[YOUR GOAL]:
In the listing below, pick out lines with "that".

++++

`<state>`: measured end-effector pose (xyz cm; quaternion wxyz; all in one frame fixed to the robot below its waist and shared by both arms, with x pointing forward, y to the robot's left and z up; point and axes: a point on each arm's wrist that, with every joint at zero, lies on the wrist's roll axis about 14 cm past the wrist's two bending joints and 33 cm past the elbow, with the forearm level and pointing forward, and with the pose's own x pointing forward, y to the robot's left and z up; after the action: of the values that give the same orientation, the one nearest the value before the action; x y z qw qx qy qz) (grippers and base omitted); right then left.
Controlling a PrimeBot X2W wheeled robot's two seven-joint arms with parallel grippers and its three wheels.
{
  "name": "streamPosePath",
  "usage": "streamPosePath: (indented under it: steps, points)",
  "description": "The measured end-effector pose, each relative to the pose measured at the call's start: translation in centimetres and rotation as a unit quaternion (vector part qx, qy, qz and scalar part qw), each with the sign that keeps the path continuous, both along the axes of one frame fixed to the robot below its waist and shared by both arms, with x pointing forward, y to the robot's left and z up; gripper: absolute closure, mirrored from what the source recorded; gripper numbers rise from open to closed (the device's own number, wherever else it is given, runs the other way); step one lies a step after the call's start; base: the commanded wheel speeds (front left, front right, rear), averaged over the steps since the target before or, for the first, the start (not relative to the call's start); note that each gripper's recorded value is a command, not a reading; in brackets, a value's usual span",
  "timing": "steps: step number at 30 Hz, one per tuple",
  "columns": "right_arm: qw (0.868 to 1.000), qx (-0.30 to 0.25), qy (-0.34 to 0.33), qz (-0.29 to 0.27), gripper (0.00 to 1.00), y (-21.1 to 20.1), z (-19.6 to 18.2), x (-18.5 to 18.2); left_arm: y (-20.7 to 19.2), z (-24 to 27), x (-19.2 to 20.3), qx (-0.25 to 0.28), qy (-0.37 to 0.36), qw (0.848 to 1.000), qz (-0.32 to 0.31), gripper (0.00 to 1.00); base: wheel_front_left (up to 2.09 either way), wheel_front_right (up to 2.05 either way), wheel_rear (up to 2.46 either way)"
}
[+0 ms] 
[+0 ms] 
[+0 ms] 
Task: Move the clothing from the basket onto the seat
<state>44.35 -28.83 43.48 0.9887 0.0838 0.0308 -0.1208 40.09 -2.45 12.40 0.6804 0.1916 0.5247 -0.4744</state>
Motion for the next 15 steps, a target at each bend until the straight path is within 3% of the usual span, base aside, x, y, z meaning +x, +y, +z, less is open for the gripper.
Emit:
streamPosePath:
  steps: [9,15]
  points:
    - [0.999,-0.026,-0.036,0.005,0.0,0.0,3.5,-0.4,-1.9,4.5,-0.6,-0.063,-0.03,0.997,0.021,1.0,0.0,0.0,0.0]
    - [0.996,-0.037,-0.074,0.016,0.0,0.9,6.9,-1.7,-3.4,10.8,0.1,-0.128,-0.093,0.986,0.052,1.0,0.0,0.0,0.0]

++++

[SOLUTION TO THE PROBLEM]:
`<state>`: measured end-effector pose (xyz cm; quaternion wxyz; all in one frame fixed to the robot below its waist and shared by both arms, with x pointing forward, y to the robot's left and z up; point and axes: a point on each arm's wrist that, with every joint at zero, lies on the wrist's roll axis about 14 cm past the wrist's two bending joints and 33 cm past the elbow, with the forearm level and pointing forward, and with the pose's own x pointing forward, y to the robot's left and z up; after the action: of the values that give the same orientation, the one nearest the value before the action; x y z qw qx qy qz) (grippers and base omitted); right then left.
  "description": "The measured end-effector pose, each relative to the pose measured at the call's start: translation in centimetres and rotation as a unit quaternion (vector part qx, qy, qz and scalar part qw), each with the sign that keeps the path continuous, both along the axes of one frame fixed to the robot below its waist and shared by both arms, with x pointing forward, y to the robot's left and z up; gripper: absolute closure, mirrored from what the source recorded; gripper numbers rise from open to closed (the device's own number, wherever else it is given, runs the other way); step one lies a step after the call's start; base: the commanded wheel speeds (front left, front right, rear), averaged over the steps since the target before or, for the first, the start (not relative to the call's start); note that each gripper's recorded value is a command, not a reading; in brackets, a value's usual span",

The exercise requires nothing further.